I've never mourned a celebrity before. I've been sad before over Heath Ledger and Phil Hoffman, but the news of Robin Williams hit me really hard. I used to watch celebrities pass and see videos of fans crying and I couldn't understand why they felt this way. Especially over Michael Jackson who I perceived as a child molester, I watched thousands gather and mourn him. Yesterday, I understood them, it suddenly became all too real. I actually cried a great deal.
Perhaps it just takes that special person that you've watched as you've grown up. That someone who's been there in your life to make you smile. Robin was that for me many times over. Sure he was a celebrity, I didn't actually know him, he wasn't family, and a version of me on 08/10/2014 would scoff at the idea of getting so emotionally involved with someone so removed from my own life. But the news came, and I was overcome with sadness.

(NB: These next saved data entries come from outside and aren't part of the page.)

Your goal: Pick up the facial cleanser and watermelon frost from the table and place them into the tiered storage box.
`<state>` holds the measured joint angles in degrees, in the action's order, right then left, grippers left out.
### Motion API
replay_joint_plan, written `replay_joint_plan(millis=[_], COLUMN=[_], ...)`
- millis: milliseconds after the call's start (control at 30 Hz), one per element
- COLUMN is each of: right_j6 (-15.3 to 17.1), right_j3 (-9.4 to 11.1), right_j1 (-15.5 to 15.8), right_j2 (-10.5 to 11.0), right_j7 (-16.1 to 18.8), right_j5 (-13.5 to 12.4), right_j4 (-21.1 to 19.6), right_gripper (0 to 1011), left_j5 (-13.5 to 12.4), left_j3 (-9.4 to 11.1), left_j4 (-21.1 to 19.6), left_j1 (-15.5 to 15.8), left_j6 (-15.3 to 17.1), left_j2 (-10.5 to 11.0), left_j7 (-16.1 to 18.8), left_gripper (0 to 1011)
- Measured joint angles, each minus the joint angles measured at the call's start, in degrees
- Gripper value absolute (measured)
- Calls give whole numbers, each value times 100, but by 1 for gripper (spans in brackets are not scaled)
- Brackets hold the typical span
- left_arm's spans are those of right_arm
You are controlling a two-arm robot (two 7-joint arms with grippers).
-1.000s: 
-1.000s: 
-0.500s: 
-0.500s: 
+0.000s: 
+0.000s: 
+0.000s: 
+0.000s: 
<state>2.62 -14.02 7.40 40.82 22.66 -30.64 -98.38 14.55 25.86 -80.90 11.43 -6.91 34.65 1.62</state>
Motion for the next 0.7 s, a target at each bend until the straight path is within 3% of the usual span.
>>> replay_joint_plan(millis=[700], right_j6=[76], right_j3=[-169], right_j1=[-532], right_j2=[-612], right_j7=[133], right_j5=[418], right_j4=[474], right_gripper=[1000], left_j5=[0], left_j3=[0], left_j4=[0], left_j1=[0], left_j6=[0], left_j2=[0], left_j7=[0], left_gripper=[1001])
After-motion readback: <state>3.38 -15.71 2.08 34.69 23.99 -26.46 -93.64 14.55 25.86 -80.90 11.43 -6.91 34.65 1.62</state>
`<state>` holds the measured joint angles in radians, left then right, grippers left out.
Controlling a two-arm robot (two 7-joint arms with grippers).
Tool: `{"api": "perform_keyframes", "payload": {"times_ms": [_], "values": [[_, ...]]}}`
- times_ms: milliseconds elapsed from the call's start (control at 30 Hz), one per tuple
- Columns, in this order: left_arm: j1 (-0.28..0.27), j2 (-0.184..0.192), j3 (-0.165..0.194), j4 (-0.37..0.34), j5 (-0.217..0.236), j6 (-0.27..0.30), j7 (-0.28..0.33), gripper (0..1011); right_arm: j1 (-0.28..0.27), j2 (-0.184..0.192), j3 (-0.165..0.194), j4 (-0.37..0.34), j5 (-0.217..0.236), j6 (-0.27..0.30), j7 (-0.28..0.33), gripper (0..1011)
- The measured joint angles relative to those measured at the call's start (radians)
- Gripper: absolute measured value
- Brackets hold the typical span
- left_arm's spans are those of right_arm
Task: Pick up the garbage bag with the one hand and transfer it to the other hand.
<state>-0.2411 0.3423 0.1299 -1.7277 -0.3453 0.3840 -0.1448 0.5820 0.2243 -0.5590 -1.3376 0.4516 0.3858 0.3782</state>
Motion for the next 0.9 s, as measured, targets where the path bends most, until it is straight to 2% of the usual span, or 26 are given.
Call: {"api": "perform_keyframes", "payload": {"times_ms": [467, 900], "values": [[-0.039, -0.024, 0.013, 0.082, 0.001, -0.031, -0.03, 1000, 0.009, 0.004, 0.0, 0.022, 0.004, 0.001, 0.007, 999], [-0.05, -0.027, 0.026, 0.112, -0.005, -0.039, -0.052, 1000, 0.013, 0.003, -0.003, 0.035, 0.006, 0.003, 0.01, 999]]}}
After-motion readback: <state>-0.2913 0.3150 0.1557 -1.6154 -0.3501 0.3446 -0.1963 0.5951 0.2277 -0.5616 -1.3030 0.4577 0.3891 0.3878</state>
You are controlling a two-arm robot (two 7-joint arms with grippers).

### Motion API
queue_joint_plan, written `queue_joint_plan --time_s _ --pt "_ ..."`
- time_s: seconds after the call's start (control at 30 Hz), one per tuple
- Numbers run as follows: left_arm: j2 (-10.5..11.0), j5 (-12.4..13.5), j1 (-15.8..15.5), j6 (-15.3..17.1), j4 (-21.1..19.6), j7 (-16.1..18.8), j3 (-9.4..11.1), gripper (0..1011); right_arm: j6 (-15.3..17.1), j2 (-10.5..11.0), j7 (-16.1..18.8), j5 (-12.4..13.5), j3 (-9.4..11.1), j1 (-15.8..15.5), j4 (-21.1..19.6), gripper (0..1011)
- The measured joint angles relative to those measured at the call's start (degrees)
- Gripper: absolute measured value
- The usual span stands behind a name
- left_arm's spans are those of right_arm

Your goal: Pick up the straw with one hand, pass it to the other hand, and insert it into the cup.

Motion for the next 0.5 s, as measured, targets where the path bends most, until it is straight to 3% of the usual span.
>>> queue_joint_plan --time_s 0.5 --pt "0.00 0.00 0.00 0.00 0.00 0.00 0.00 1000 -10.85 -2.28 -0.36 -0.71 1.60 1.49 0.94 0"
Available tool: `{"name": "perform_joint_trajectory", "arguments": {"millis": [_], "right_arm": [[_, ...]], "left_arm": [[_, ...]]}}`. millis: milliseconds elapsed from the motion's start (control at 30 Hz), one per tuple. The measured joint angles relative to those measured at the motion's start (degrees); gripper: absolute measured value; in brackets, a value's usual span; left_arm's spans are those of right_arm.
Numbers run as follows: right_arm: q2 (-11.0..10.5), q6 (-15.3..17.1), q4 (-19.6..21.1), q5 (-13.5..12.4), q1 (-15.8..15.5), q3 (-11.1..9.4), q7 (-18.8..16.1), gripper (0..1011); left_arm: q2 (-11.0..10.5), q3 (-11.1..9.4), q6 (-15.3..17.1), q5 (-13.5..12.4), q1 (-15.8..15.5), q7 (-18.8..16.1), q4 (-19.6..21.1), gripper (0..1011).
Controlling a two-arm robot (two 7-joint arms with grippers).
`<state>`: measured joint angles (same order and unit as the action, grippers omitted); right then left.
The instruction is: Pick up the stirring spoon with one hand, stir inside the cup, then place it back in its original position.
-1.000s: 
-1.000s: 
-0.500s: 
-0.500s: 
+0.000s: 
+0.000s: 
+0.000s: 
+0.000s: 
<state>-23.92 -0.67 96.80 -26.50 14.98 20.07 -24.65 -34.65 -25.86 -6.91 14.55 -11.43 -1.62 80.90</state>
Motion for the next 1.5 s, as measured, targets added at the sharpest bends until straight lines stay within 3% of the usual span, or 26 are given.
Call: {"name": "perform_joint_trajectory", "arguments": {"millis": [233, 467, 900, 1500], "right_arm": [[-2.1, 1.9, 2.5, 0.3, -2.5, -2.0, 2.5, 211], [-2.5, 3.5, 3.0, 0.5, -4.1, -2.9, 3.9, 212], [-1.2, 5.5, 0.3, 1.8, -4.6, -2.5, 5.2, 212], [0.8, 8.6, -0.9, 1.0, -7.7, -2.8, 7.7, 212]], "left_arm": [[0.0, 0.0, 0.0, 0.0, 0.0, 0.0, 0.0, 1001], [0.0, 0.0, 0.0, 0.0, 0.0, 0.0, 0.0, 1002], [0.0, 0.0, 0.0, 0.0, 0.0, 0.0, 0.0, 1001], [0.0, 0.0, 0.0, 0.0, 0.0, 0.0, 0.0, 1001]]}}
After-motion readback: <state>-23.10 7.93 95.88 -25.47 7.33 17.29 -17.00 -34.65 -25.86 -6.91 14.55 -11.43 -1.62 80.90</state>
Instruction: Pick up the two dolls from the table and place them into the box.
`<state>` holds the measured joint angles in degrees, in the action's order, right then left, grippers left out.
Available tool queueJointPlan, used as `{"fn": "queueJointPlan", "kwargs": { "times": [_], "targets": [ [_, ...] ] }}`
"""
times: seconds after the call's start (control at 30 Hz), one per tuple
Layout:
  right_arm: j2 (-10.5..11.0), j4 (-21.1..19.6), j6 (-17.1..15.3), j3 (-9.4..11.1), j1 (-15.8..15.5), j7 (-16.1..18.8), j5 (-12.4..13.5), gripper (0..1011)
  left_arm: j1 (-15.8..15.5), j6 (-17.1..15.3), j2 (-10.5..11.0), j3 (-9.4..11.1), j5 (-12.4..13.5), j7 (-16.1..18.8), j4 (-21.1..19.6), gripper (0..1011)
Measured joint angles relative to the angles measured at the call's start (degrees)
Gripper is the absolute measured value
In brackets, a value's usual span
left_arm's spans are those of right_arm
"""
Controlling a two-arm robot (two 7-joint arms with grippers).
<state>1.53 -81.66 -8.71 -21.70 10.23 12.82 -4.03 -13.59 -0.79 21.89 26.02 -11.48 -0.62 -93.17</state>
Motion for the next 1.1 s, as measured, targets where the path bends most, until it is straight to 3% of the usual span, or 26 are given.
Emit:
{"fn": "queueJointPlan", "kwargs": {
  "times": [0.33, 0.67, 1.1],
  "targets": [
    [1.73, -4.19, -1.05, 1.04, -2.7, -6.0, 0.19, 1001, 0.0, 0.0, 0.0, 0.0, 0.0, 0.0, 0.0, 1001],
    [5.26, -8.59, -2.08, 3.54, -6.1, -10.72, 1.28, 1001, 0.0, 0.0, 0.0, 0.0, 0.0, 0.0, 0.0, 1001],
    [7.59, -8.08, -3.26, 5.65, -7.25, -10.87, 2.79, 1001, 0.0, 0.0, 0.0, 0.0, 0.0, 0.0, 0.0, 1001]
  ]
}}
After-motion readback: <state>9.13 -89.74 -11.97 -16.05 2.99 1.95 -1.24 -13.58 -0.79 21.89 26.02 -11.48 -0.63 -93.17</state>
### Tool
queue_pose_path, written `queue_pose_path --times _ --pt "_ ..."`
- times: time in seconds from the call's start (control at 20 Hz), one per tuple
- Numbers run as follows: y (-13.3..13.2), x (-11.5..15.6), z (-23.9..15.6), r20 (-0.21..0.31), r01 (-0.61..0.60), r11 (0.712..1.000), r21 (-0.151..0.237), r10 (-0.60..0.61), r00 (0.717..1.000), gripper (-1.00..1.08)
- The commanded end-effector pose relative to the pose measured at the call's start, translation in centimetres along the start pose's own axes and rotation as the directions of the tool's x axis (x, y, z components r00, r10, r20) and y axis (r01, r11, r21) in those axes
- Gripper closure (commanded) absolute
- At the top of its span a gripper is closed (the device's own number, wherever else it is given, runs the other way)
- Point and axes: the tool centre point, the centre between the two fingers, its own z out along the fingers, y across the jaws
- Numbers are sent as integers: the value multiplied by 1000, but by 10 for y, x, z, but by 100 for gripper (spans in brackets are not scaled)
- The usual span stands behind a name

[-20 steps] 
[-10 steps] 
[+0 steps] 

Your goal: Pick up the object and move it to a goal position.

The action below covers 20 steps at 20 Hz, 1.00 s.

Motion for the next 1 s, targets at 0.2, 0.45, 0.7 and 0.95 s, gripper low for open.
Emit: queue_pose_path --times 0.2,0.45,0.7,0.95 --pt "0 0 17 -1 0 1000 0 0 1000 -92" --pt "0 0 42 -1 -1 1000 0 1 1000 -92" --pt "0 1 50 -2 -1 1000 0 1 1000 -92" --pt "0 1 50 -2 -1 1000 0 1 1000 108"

He meant so much to so many people. Robin could make you laugh, make you cry, and make you laugh until you cried. More importantly for me though, in his movies so many times over he would play a character that would tell everyone that things will be ok, no matter what, and that life is worth living. Cliche' perhaps, but Robin had a way about him that you just believed him and it would sink in. He always knew how to warm my cold black heart and make me believe in life again.
Of all the messages Robin gave, my personal favorite was in Mrs Doubtfire. Sure the movie was really silly, but ultimately it was about something so simple and profound, that a father would do anything for his kids just to see them one more day. I am lucky enough to have a father and a mother who feel that way about me too, and that movie really reminds me of how much they care for me.
Life, of course, is a cruel bitch. Ironically, Robin left this world no longer believing in the messages he used to give. Many will point to his role in Dead Poets Society where a troubled young student took his own life after not seeing any way out of his father's hold over his life. In many ways, Dead Poets Society was about depression, trying to show people that these warning signs are so mild and hard to see. With Robin, and his depression, few if anyone really saw it. He hid it very well as most people with depression do because they feel embarrassed by it.
The news of Robin's death hit especially hard for me as my wife has depression too. I constantly worry that I might someday be the cause of her leaving this world like this and I'd never forgive myself. I often feel ill equipped to handle it, that I lack the patience needed or control over my own emotions and then remember just how delicate I have to be after going off the deep end on something stupid and then hating myself over it.
But maybe we should try to let Robin teach us one more time. In his passing we can learn that depression is a very serious problem. It can take even the most zany and hilarious individual and make him think there is no hope left and that no one cares about him anymore. People with depression see life black and white with few gray areas, polar extremes of joy and sorrow constantly flinging back and forth with no stable middle to take refuge. In severe episodes someone with depression will stay in extreme sorrow state for an extended period of time, which is exhausting and unrelenting. The best way to describe it for those of us without depression as I understand it is, you know that feeling you get when you make a grave mistake, something that you really messed up and you beat yourself up over it telling yourself you aren't good enough and just getting really down about it coupled with the feeling of insecurity? Well that's what someone with depression feels like all the time in one of those extreme states, and where most of us will get over it in a day, someone with depression will feel that for months or years at a time without it easing up, especially if its untreated.
If you have depression, please do not hide it. You will still be loved, and supported by those around you. Let them help you, let them in. Don't fight it alone, because life is worth living.